On Wednesday, Illinois' Cook County Sheriff Thomas J. Dart announced he is suspending all foreclosure evictions. Cook County includes Chicago.
The move comes as a result of the growing number of evictions that involve renters, most of whom are dutifully paying their rent every month, only to later learn that their landlord has fallen behind on mortgage payments and that the building has gone into foreclosure. While mortgage companies are supposed to conduct a basic due diligence investigation before requesting an eviction, identifying all occupants, sheriff's deputies are regularly finding no work done by the mortgage company in advance, leaving the identifying work to deputies working at taxpayer expense.
"These mortgage companies only see pieces of paper, not people, and don't care who's in the building," Dart said. "They simply want their money and don't care who gets hurt along the way. On top of it all, they want taxpayers to fund their investigative work for them. We're not going to do their jobs for them anymore. We're just not going to evict innocent tenants. It stops today."

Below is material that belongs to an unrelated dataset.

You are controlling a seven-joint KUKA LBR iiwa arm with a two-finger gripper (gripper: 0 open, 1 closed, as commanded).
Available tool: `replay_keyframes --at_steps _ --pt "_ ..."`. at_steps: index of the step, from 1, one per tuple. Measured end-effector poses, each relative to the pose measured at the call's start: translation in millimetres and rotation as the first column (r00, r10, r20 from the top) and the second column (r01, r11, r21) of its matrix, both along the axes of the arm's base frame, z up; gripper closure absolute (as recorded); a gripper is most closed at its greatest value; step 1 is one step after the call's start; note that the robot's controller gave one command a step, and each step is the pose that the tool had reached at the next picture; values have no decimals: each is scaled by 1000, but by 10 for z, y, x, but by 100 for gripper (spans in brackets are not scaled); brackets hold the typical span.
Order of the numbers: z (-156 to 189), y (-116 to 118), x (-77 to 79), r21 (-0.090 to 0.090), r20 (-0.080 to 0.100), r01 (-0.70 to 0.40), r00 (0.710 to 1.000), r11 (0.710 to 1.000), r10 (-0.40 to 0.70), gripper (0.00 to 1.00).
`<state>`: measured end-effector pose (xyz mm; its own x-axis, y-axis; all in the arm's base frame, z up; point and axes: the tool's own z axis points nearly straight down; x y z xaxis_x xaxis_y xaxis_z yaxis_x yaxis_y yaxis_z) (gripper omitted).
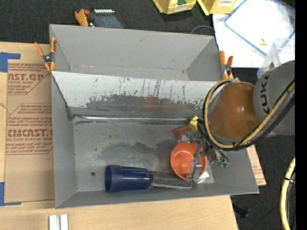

Elsewhere in the nation, judges are taking action. The New York Times reports that Frederick B. Tygart, a circuit court judge overseeing a foreclosure case in Duval County, Fla., recently ruled that agents representing Deutsche Bank relied on documents that "must have been counterfeited." He stopped the foreclosure. Another judge on Wednesday indicated that the courts would not simply sign off on the banks' documentation.